Tak ada panggung. Penonton berkumpul di sebuah sudut, di sebelah kiri pintu masuk galeri NuArt Sculpture Park, dekat patung kuda berjudul Rebellious. Ada yang berdiri, ada yang berjongkok, ada yang duduk seadanya di lantai batu, mengitari sebuah taman kecil yang minim cahaya. Seorang penari berjalan-jalan di antara pepohonan yang menjulang di taman itu, seakan terkesima. Kemudian, satu per satu penari lain bermunculan dari balik pepohonan.

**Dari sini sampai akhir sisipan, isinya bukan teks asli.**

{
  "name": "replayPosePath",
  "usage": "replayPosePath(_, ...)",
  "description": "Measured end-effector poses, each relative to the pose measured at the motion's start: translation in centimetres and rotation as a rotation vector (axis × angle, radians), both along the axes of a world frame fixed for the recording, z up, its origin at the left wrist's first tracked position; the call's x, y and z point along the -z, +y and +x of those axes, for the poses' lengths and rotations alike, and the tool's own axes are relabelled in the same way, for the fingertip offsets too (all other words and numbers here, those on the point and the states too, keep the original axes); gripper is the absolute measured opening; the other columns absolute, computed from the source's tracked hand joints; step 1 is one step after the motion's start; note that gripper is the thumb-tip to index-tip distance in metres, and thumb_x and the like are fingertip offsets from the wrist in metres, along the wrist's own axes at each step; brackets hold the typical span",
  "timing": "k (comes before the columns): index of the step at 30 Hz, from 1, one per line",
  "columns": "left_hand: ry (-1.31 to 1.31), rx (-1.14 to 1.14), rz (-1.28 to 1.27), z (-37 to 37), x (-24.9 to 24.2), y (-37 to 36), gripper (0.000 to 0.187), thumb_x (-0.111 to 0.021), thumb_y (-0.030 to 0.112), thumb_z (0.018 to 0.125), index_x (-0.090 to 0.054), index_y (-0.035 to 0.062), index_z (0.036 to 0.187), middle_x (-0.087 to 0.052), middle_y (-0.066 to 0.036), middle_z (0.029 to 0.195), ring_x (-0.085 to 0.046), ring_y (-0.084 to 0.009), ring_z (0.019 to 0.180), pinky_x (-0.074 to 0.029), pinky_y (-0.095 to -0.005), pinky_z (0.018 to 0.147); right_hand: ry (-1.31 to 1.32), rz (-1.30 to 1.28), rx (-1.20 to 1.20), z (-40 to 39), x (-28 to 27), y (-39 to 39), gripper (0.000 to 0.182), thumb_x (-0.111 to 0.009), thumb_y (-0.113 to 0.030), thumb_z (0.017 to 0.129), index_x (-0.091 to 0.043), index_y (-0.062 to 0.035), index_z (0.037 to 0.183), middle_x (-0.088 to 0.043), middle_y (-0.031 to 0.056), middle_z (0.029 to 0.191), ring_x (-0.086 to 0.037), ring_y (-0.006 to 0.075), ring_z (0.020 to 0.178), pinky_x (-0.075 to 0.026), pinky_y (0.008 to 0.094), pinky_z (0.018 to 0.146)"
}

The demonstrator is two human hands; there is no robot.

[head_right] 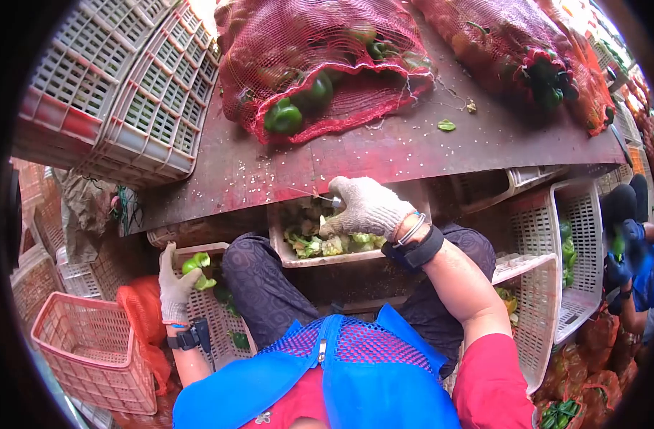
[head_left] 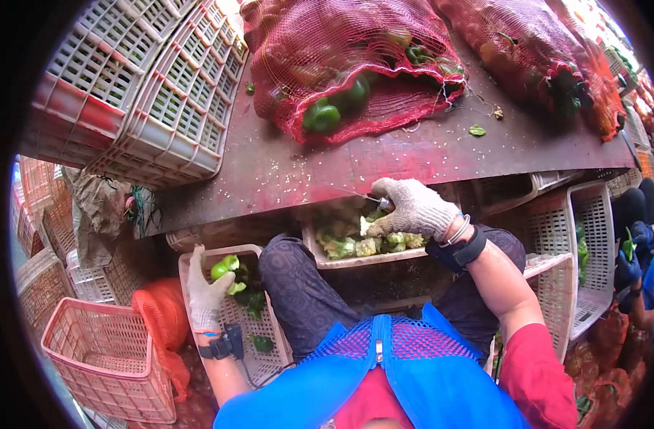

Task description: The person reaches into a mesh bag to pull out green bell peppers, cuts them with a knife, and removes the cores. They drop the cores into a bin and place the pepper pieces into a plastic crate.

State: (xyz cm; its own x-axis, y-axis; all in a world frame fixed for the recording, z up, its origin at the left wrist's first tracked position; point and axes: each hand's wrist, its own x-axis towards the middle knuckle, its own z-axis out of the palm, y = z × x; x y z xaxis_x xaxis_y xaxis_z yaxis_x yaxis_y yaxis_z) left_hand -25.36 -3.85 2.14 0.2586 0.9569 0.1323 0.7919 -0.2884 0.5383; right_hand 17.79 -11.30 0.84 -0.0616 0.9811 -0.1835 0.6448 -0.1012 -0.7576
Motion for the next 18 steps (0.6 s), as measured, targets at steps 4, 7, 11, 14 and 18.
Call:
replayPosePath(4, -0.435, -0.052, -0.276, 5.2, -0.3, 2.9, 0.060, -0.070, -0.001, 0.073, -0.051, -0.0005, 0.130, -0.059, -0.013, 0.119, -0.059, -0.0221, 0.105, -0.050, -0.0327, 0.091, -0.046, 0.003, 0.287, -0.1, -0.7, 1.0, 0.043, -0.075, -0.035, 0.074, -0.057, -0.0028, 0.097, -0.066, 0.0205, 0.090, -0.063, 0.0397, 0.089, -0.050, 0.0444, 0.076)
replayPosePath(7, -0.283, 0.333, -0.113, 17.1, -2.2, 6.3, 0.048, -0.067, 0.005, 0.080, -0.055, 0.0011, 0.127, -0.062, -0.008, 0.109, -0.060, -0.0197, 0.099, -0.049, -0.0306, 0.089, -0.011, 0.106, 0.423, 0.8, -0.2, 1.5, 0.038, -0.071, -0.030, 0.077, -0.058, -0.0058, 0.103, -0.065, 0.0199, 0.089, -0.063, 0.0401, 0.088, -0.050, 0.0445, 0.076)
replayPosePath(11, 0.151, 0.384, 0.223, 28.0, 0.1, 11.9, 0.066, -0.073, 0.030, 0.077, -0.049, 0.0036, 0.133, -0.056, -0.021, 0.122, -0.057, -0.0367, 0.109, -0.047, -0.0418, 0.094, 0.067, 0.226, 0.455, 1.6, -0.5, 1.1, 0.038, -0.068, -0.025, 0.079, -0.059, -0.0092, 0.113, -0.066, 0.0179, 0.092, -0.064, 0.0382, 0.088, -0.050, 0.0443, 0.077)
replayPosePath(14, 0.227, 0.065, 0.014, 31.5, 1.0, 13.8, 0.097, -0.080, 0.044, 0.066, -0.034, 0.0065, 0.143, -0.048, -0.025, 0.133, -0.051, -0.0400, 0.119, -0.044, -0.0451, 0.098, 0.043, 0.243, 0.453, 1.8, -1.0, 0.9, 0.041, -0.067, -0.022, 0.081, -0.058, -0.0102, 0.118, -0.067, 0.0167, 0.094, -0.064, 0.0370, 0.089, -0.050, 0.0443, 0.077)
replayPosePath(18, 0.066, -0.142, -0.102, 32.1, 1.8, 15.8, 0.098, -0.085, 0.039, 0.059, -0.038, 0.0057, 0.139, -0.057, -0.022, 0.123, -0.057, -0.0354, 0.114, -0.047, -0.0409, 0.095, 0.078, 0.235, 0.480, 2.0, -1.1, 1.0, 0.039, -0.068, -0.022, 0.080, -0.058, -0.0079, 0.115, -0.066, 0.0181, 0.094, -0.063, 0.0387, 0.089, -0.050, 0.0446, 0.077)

Empat penari berlari menaiki undakan tanah dengan susah payah untuk kemudian tergelincir kembali ke bawah. Jatuh bergulingan di tanah, menabrak pohon-pohon yang ada di sekitar mereka, untuk kemudian bangkit dan kembali berlari. Serangkai gerakan itu dilakukan terus menerus, bahkan dengan tempo yang semakin cepat, seolah menggambarkan suatu usaha yang dilakukan terus-menerus dengan penuh kesungguhan. Di baris kedua dari batas “panggung” yang ditetapkan penyelenggara, tercium bau rumput dan tanah basah sehabis hujan yang menguar dari persinggungan antara para penari dengan sebidang tanah di taman itu.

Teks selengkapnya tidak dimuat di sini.